[Start of Attachment]
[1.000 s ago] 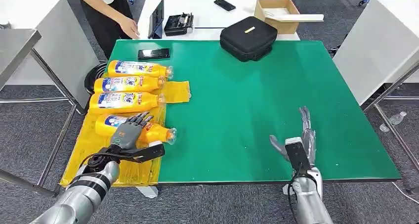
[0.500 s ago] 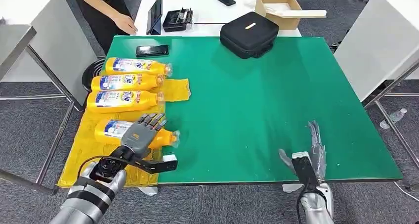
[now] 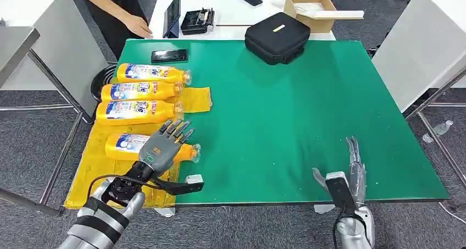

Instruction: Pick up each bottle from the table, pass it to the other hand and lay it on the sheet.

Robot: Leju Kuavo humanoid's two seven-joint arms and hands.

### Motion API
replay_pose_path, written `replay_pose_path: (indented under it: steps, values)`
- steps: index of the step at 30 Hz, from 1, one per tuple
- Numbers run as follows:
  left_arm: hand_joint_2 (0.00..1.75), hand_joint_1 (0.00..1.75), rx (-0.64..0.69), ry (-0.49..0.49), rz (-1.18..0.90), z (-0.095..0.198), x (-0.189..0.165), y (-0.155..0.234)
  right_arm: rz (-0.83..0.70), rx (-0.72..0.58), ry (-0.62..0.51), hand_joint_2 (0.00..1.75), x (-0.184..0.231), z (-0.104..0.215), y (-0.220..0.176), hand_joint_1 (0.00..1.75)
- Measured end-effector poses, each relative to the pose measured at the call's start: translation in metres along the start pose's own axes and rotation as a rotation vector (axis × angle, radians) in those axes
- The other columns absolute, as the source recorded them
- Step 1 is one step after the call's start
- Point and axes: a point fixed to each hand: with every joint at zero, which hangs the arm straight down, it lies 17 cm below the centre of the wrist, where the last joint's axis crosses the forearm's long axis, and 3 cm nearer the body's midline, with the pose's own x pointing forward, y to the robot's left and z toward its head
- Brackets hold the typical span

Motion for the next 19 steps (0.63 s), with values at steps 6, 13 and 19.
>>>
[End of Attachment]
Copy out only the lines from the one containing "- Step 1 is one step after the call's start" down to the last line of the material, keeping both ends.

## Result of the exercise
- Step 1 is one step after the call's start
- Point and axes: a point fixed to each hand: with every joint at zero, which hangs the arm straight down, it lies 17 cm below the centre of the wrist, where the last joint's axis crosses the forearm's long axis, and 3 cm nearer the body's midline, with the pose's own x pointing forward, y to the robot's left and z toward its head
- Brackets hold the typical span

Motion for the next 19 steps (0.63 s), with values at steps 6, 13 and 19.
>>>

This output completes the exercise.